I love learning about the G-d's most important creation. I do not like the speed at which we must learn all of this information. I am cramming all the time and some weeks I only see my children on shabbos (sabbath).
How do you balance family and work life?
Thankfully my husband is behind my career choice 100% and does all of the housework and day-to-day child rearing. I make it a point to spend quality time with my children. I am really the dad and he is the mom in a more classic sense.
What does your spouse think about your career?
He loves it.
What does your family think about your career?

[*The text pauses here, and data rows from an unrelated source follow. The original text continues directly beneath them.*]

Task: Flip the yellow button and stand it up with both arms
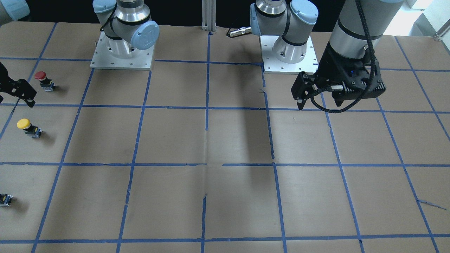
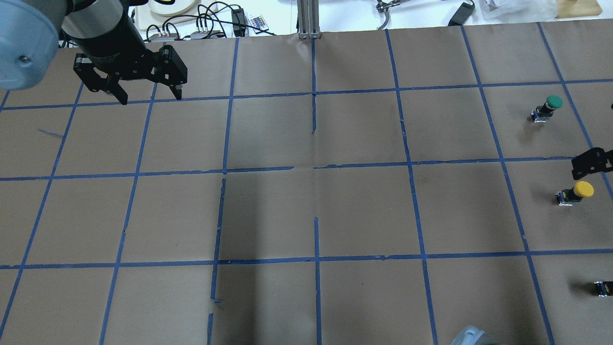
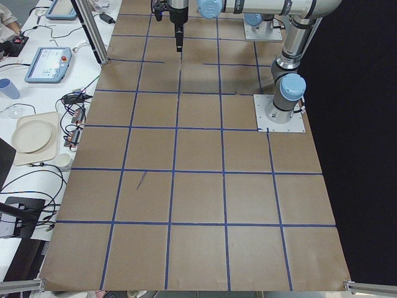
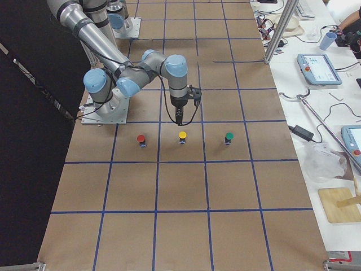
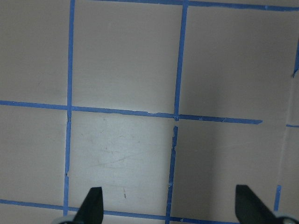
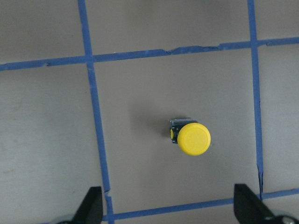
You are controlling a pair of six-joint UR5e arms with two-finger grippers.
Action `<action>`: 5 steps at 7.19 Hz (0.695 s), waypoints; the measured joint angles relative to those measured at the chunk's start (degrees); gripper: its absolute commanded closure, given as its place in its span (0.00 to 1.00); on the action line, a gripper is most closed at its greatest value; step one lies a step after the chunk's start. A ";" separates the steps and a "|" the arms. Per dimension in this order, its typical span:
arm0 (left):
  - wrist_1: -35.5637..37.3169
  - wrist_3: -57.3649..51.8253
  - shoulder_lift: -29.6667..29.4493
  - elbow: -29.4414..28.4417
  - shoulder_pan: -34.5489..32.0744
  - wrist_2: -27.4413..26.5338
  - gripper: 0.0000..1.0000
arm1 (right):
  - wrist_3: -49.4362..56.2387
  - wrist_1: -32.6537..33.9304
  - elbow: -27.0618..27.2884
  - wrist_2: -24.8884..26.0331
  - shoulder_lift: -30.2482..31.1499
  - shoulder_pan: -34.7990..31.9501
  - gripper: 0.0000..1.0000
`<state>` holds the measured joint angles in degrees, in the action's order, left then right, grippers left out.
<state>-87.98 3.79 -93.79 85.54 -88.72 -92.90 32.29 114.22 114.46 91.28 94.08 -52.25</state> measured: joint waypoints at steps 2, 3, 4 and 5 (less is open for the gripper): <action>0.39 -0.78 0.00 -0.01 0.10 -0.08 0.00 | -9.03 -13.15 -9.27 -0.12 0.54 -8.25 0.00; 0.86 -1.27 0.01 0.06 0.12 -0.14 0.00 | -13.99 -16.99 -12.33 0.09 0.74 -14.25 0.00; 1.44 -1.48 0.02 0.16 0.13 -0.15 0.00 | -18.17 -20.03 -14.91 0.02 1.14 -20.71 0.00; 2.22 -1.55 0.01 0.32 0.13 -0.11 0.00 | -21.92 -22.92 -17.31 -0.25 1.63 -27.06 0.00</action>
<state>-85.76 2.23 -93.77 85.87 -88.60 -93.01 10.37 91.31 97.15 91.03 95.71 -79.31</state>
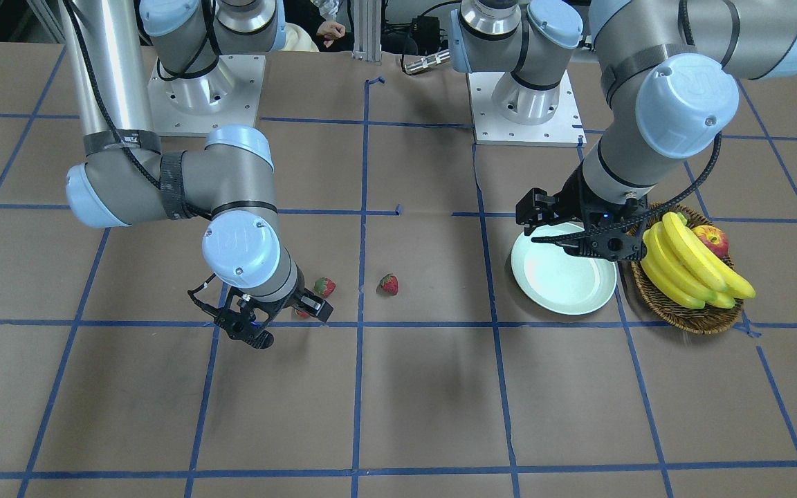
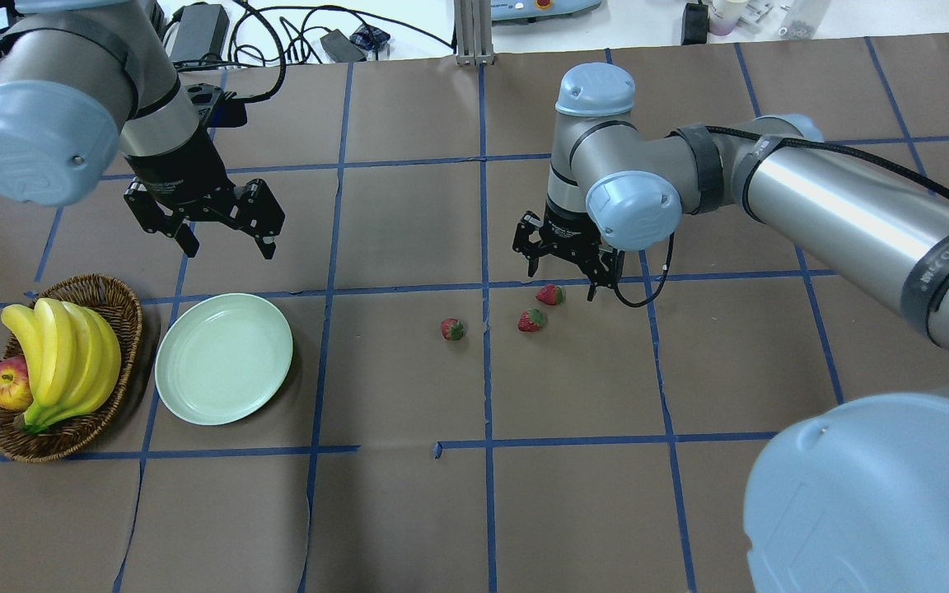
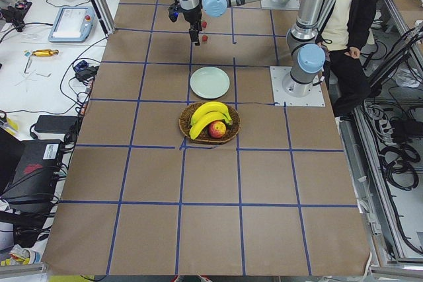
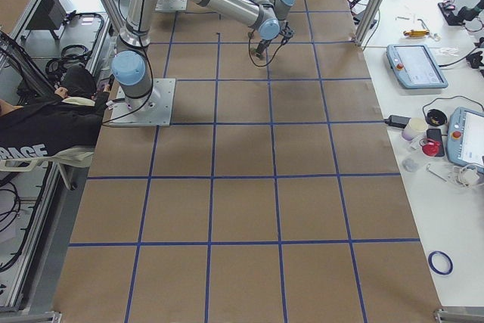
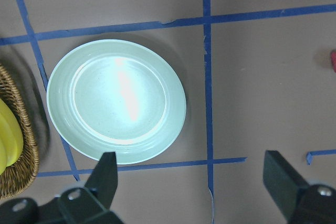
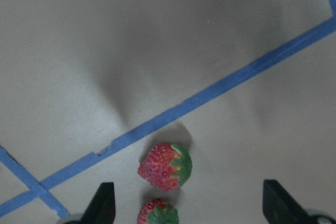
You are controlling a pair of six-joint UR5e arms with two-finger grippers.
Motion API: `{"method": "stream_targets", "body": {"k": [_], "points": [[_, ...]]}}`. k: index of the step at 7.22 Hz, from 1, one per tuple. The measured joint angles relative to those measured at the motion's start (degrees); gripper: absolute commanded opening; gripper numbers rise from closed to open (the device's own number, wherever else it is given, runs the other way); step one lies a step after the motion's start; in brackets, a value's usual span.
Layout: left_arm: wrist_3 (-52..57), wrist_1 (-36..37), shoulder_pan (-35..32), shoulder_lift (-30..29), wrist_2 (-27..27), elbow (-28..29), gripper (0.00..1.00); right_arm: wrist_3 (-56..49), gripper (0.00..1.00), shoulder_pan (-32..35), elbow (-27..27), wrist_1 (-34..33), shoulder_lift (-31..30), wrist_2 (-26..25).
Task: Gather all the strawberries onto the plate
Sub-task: 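Lower the right gripper and grasp a second strawberry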
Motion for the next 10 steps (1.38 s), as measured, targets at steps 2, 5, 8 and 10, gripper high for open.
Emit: {"method": "stream_targets", "body": {"k": [2,5,8,10], "points": [[0.00,-0.02,0.00,-0.02,0.00,0.00,1.00,-0.26,0.97,0.05,0.26,-0.08,1.16,1.31],[0.02,-0.02,0.00,-0.03,0.06,0.00,1.00,-0.57,0.56,0.03,0.11,-2.10,2.52,1.44],[0.09,-0.06,0.00,-0.03,0.09,0.00,1.00,-0.55,0.00,0.02,0.13,-2.34,2.70,1.45],[0.09,-0.04,0.00,-0.01,0.09,0.01,1.00,-0.52,0.00,0.00,-0.05,-2.24,2.46,1.44]]}}
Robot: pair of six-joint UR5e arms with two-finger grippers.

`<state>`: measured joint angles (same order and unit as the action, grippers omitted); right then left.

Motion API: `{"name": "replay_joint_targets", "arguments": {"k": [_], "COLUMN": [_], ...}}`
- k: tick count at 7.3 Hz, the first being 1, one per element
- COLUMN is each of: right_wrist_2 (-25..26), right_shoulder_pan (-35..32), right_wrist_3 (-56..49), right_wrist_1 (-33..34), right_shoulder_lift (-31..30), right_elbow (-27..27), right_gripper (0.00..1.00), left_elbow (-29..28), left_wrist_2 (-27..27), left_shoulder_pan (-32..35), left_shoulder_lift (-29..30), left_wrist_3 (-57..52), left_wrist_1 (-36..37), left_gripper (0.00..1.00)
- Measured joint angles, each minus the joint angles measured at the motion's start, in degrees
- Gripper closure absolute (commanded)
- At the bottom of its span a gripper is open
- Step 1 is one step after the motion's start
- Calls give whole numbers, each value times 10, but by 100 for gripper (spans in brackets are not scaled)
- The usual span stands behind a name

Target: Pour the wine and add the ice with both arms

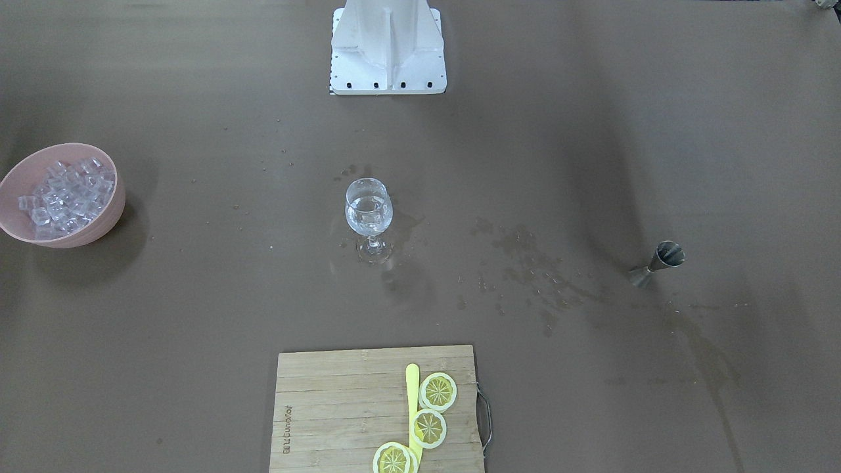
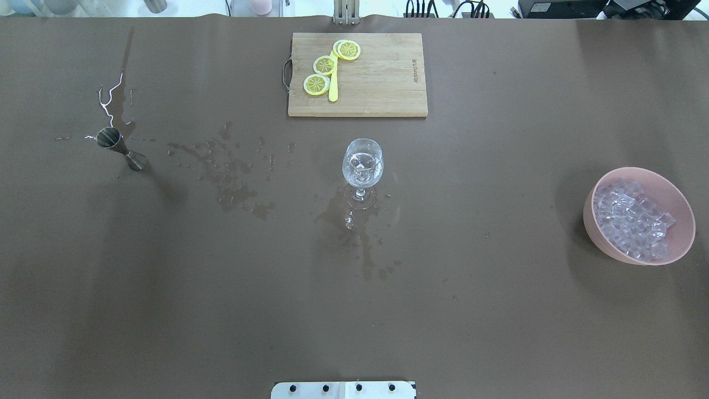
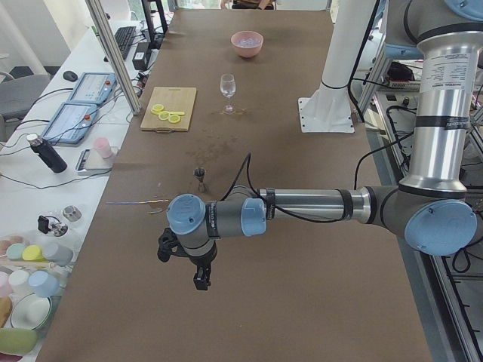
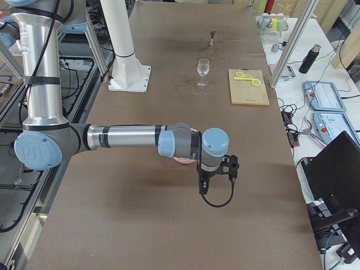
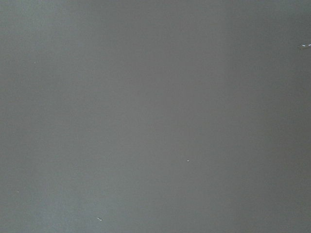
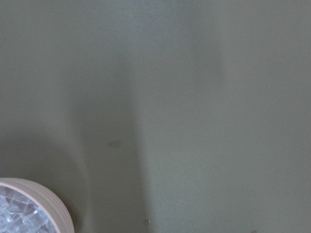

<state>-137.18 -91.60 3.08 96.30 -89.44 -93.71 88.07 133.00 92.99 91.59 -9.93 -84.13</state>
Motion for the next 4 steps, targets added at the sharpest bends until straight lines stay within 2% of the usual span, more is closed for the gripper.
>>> {"name": "replay_joint_targets", "arguments": {"k": [4], "right_wrist_2": [3], "right_shoulder_pan": [0], "right_wrist_3": [0], "right_wrist_1": [1], "right_shoulder_lift": [4], "right_elbow": [-1], "right_gripper": [0], "left_elbow": [-1], "left_wrist_2": [1], "left_shoulder_pan": [0], "left_shoulder_lift": [2], "left_wrist_3": [0], "left_wrist_1": [-1], "left_gripper": [2]}}
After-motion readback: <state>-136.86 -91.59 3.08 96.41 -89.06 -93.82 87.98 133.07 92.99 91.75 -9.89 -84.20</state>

The family that truly knows us are very supportive of my career and my husband’s role as SAHD [stay at home dad] (he also works part time). On the other hand, many family members probably think I am a bad wife and mother. Thankfully they are wrong. We have accepted that we are different than other couples, but we are fine with it and our children are growing up in a peaceful and loving home – what more could we want?
Are things turning out the way you planned or are they different? Is your career different than what you expected when you chose it?
When I switched my career path from nursing to medicine, I had 5 healthy siblings and 2 healthy parents. I did not know that my brother was going to die or that my father would be in his state. I know that these things have impacted me greatly as a person and will impact me when I am a doctor. I am much more sensitive to patients and their families than I would have been without these experiences. I only ask G-d to stop giving me real life examples, and allow me to learn everything else theoretically please.
Do you have any advice for students aspiring to be where you are?
If you want it, go for it. If you do not want to do it, then stop now because there are huge sacrifices you will need to make. Do not allow others to tell you what you can and cannot do. Make sure your spouse is on the same page. If your spouse does not want you to become a doctor, you will have a hard time making it through. Keep close to your children. Discuss your day with them and keep them involved. Find out how their days went and stay connected to their teachers. We go around our table during Friday night dinner and tell each other the best and worst thing that happened that week. Date your spouse occasionally, even if you have a lot of children and a lot of homework. Staying connected to your spouse is really important. I have a lot more advice, but I think I will stop here.
If you could do this over again would you? Is there anything you would change?
Yes – I cannot wait to be a physician. I would say that I should have started younger, but I actually think it is an advantage that I have my children already. I can go into any field I want and not be worried about maternity leave and things like that. However, being older makes me want to go into a field that has a shorter residency. The truth is, there is never enough time. I guess I would have tried to do undergrad a little faster, less part time semesters but I am glad that I found my husband and had my children before I started medical school.
Do you have any role models you look up to?
Boaz from the story of Ruth who went against the societal norm that assumed he could not marry a Moabite woman. Avigayil from the Tanach who stood up to King David and saved her husband’s life (and later married the king). R’ Natan Slifkin who wrote a very brave book that challenged current religious thought on science. My great grandfather, the Baal Shem Tov, who also challenged the norm of his society in how to serve G-d. I think you can see the theme here. I look up to those who do the right thing, regardless of what everyone else thinks.
Are there any other questions you think we should include or anything else you would like to share?
I know my situation is unique but perhaps a part of it will help someone pursue her dreams. Good luck!